▶ _Exercise requirements_: Write out exactly the lines from the start of the entries through the one that contains "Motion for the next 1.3", including both.
[[ Records for the exercise, beginning ]]
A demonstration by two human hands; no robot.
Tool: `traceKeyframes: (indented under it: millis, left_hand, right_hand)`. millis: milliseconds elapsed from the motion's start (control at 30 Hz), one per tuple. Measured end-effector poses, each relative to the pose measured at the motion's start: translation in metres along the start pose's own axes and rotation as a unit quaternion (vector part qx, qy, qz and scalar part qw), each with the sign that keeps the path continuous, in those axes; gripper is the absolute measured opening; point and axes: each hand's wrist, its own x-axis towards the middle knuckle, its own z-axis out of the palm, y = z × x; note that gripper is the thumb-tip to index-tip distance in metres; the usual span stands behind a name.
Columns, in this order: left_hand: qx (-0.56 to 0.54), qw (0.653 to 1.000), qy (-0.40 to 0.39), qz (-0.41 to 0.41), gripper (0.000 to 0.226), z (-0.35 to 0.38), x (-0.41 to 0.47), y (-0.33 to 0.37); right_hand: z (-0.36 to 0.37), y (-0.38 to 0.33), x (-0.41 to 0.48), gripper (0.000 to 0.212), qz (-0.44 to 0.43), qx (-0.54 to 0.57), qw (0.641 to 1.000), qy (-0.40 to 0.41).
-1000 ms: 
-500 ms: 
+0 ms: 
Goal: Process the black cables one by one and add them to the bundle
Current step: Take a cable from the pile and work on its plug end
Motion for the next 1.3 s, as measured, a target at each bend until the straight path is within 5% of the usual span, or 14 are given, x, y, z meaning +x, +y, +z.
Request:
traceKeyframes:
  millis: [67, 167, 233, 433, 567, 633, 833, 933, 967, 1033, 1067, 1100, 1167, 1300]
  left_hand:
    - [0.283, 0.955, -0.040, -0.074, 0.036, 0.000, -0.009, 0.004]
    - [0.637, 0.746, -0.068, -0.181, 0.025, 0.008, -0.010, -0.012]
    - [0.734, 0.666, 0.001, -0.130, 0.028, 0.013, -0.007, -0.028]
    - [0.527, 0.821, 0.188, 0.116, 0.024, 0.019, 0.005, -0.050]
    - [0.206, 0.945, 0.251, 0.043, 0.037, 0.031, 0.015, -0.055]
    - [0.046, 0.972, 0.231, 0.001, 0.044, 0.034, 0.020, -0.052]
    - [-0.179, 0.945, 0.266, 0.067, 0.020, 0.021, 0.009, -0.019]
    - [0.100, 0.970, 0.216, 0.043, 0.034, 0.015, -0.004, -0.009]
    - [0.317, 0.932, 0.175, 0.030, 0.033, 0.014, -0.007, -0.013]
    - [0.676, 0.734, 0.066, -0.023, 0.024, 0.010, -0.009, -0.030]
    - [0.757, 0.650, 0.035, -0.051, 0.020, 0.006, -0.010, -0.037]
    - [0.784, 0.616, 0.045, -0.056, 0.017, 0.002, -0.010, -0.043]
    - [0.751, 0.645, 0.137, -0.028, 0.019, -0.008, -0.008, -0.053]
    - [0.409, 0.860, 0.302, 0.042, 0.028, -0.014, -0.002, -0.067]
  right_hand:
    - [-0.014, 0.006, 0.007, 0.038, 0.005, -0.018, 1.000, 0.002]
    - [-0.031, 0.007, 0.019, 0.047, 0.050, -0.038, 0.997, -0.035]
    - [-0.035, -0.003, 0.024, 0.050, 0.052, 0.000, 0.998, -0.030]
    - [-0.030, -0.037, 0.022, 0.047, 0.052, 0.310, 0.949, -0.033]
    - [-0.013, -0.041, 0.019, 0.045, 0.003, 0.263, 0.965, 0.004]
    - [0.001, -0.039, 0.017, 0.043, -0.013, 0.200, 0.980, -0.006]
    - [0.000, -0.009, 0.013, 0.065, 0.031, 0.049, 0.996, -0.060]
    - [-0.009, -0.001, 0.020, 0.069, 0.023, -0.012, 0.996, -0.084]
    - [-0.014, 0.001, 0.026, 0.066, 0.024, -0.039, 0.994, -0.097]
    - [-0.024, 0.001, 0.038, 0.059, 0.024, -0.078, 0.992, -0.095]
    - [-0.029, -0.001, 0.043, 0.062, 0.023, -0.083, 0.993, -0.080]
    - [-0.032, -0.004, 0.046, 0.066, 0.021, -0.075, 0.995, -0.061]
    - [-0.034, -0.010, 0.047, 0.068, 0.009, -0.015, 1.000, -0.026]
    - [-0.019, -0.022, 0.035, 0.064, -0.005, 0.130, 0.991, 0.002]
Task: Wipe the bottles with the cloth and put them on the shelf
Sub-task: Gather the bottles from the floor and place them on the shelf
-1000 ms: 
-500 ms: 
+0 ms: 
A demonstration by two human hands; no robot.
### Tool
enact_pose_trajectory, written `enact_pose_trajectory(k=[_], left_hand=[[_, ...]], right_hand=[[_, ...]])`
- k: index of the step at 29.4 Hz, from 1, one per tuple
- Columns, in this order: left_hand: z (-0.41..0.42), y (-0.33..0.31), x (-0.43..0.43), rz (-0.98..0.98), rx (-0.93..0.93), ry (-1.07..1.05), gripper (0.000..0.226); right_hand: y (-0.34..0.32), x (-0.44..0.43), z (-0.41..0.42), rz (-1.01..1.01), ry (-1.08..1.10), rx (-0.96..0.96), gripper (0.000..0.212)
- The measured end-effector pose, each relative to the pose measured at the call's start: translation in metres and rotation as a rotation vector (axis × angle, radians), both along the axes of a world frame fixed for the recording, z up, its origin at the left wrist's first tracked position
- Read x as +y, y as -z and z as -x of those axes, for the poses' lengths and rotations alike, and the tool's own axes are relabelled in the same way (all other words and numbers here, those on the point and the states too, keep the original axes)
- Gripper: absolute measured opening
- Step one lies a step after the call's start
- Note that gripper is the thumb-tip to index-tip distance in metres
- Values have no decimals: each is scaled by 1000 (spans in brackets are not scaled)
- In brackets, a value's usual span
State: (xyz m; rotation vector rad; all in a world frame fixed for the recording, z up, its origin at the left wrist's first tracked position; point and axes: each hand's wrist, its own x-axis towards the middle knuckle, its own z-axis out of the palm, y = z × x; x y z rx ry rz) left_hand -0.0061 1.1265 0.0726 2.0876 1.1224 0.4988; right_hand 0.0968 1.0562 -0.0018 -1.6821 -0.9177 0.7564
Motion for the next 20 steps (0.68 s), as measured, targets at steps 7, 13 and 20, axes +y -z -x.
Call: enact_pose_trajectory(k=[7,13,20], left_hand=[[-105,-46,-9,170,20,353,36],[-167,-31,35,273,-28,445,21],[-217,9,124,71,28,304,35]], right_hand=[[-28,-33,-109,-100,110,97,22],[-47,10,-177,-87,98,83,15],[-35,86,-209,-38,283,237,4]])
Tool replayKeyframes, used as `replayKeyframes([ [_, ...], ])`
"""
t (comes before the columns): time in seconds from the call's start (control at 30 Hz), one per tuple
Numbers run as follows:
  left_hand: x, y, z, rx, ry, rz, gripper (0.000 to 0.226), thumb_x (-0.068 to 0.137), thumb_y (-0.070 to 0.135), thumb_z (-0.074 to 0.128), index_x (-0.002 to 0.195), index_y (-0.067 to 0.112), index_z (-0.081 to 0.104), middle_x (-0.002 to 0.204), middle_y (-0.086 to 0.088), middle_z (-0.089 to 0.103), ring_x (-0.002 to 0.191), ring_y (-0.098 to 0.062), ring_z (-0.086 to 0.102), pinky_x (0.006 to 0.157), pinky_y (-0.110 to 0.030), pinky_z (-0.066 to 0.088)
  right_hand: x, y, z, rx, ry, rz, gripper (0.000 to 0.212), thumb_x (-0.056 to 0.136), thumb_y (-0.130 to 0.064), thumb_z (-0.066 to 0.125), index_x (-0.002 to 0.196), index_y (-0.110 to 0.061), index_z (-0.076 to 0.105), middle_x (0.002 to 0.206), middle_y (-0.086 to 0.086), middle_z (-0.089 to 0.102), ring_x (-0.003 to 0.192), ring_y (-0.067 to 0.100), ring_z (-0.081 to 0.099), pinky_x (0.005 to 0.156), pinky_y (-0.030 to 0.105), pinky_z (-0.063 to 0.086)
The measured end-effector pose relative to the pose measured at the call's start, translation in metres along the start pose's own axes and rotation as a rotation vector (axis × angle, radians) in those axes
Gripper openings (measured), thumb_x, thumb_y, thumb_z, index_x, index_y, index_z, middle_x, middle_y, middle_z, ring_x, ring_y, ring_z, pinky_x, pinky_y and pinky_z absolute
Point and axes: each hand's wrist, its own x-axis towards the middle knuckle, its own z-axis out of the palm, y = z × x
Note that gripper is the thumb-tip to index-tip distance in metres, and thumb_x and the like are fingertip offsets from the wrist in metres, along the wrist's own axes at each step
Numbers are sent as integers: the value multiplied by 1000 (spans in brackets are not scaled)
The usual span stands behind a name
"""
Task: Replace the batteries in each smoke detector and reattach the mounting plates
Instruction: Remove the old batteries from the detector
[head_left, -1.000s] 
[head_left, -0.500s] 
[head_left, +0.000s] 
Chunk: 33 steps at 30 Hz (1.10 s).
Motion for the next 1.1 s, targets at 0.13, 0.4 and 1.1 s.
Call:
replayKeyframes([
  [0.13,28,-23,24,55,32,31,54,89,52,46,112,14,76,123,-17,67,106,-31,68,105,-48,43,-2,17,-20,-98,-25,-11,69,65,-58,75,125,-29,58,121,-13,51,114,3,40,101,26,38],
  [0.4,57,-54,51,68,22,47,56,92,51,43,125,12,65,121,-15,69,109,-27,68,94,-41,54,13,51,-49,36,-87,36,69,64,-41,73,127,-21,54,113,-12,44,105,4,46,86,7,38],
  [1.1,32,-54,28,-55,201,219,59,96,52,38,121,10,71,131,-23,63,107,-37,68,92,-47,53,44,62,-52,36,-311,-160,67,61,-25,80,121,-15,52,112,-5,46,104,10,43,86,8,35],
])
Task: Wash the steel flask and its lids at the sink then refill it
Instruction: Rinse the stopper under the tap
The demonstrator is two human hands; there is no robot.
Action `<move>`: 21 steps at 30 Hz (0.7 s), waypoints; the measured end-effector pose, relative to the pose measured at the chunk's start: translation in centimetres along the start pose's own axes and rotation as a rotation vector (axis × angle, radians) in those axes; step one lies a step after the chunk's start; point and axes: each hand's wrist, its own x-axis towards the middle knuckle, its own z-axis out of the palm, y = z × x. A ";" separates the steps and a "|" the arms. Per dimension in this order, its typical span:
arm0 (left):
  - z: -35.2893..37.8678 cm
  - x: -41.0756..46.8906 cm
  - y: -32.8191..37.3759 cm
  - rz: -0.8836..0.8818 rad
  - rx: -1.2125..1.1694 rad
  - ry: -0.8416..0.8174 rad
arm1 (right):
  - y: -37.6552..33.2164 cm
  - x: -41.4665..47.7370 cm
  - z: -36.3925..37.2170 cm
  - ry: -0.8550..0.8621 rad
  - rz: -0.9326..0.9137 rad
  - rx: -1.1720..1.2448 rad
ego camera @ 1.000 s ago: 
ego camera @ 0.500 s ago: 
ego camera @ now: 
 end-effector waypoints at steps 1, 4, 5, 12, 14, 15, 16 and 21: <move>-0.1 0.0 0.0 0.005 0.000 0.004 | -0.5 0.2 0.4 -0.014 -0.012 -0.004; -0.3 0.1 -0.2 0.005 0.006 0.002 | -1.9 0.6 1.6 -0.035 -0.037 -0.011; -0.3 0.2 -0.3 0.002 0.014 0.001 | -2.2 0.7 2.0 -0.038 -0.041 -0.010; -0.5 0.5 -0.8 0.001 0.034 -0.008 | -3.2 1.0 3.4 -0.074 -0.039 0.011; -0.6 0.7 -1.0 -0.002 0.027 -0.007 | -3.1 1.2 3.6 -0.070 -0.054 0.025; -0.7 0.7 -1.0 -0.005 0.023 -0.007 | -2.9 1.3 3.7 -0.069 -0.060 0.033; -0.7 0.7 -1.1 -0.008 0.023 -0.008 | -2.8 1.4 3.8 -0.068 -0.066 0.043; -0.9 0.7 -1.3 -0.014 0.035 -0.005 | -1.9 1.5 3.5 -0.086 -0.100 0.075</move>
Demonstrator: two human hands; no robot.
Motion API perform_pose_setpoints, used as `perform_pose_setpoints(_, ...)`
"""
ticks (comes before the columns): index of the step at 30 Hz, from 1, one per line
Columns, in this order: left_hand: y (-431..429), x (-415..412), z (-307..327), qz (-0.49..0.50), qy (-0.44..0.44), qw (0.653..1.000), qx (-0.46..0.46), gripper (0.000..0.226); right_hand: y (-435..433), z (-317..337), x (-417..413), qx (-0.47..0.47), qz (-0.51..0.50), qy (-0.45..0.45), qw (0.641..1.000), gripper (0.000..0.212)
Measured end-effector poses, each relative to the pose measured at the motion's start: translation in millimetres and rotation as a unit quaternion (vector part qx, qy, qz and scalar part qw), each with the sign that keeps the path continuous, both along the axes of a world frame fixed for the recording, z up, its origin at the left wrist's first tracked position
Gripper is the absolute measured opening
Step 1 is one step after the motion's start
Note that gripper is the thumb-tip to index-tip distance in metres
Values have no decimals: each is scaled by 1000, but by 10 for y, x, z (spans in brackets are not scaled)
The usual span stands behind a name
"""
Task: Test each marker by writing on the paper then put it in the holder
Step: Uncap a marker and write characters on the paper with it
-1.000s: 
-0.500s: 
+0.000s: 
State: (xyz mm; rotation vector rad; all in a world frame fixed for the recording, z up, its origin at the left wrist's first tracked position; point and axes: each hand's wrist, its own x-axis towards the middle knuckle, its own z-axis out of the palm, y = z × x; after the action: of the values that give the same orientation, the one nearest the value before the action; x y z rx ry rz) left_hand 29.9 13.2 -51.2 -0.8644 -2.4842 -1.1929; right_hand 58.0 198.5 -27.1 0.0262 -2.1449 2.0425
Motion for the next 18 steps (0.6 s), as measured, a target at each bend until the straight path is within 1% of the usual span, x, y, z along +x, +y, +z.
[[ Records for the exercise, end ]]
▶ _Solution for this problem_:
A demonstration by two human hands; no robot.
Tool: `traceKeyframes: (indented under it: millis, left_hand, right_hand)`. millis: milliseconds elapsed from the motion's start (control at 30 Hz), one per tuple. Measured end-effector poses, each relative to the pose measured at the motion's start: translation in metres along the start pose's own axes and rotation as a unit quaternion (vector part qx, qy, qz and scalar part qw), each with the sign that keeps the path continuous, in those axes; gripper is the absolute measured opening; point and axes: each hand's wrist, its own x-axis towards the middle knuckle, its own z-axis out of the palm, y = z × x; note that gripper is the thumb-tip to index-tip distance in metres; the usual span stands behind a name.
Columns, in this order: left_hand: qx (-0.56 to 0.54), qw (0.653 to 1.000), qy (-0.40 to 0.39), qz (-0.41 to 0.41), gripper (0.000 to 0.226), z (-0.35 to 0.38), x (-0.41 to 0.47), y (-0.33 to 0.37); right_hand: z (-0.36 to 0.37), y (-0.38 to 0.33), x (-0.41 to 0.48), gripper (0.000 to 0.212), qz (-0.44 to 0.43), qx (-0.54 to 0.57), qw (0.641 to 1.000), qy (-0.40 to 0.41).
-1000 ms: 
-500 ms: 
+0 ms: 
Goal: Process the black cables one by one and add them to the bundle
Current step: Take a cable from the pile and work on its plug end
Motion for the next 1.3 s, as measured, a target at each bend until the straight path is within 5% of the usual span, or 14 are given, x, y, z meaning +x, +y, +z.

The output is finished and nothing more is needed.